■ WORK REQUIRED
Leave out the pictures and restate exactly, and only, the lines from the one that contains "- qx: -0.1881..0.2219" through the final line of the material below.

■ DATA BELOW
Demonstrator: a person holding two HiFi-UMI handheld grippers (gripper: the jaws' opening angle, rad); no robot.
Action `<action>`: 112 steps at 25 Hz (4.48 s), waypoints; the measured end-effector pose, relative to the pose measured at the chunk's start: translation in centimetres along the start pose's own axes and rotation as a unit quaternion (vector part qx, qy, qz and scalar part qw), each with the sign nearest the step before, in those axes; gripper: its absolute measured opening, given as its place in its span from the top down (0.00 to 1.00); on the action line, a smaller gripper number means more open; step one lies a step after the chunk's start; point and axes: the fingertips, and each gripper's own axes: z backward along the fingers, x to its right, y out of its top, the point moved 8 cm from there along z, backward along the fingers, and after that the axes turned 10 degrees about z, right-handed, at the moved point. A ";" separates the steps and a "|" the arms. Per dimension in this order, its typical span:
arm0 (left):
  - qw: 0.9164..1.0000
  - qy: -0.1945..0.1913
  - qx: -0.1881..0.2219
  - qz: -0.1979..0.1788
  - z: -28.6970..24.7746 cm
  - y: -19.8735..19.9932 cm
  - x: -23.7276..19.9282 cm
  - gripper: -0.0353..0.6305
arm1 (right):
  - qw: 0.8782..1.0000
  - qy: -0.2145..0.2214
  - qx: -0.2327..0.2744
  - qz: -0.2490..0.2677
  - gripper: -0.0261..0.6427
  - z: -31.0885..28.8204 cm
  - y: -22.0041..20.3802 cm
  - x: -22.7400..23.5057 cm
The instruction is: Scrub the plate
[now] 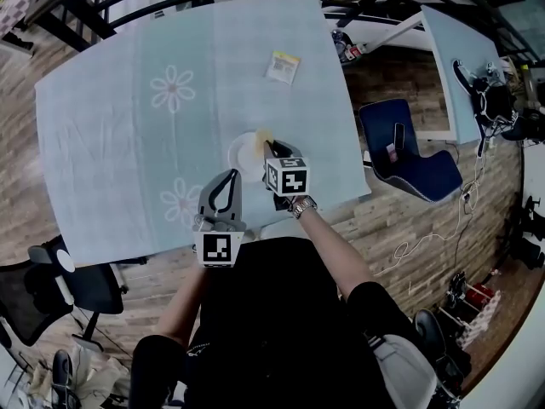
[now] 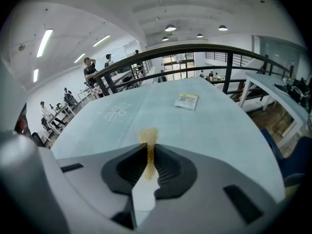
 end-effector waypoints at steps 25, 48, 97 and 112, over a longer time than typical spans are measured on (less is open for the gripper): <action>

■ OUTPUT
  - qx: -0.1881..0.2219
  - qz: -0.1979..0.1788
  - z: -28.6970..24.7746 cm
  - y: -19.8735..19.9932 cm
  - x: -23.7276..19.9282 cm
  - gripper: -0.0353..0.6305
arm1 (right):
  - qw: 0.8782..1.0000
  - qy: -0.2145..0.2214
  - qx: -0.2327..0.2744
  - qz: -0.2490..0.2677
  - gripper: -0.0261..0.6427
  - z: -31.0885..28.8204 cm
  - y: -22.0041..20.3802 cm
  - x: -22.7400..23.5057 cm
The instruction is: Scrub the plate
[now] 
[now] 
 end-effector waypoints at steps 25, 48, 97 and 112, over a longer time than typical spans are measured on (less is open for the gripper): <action>

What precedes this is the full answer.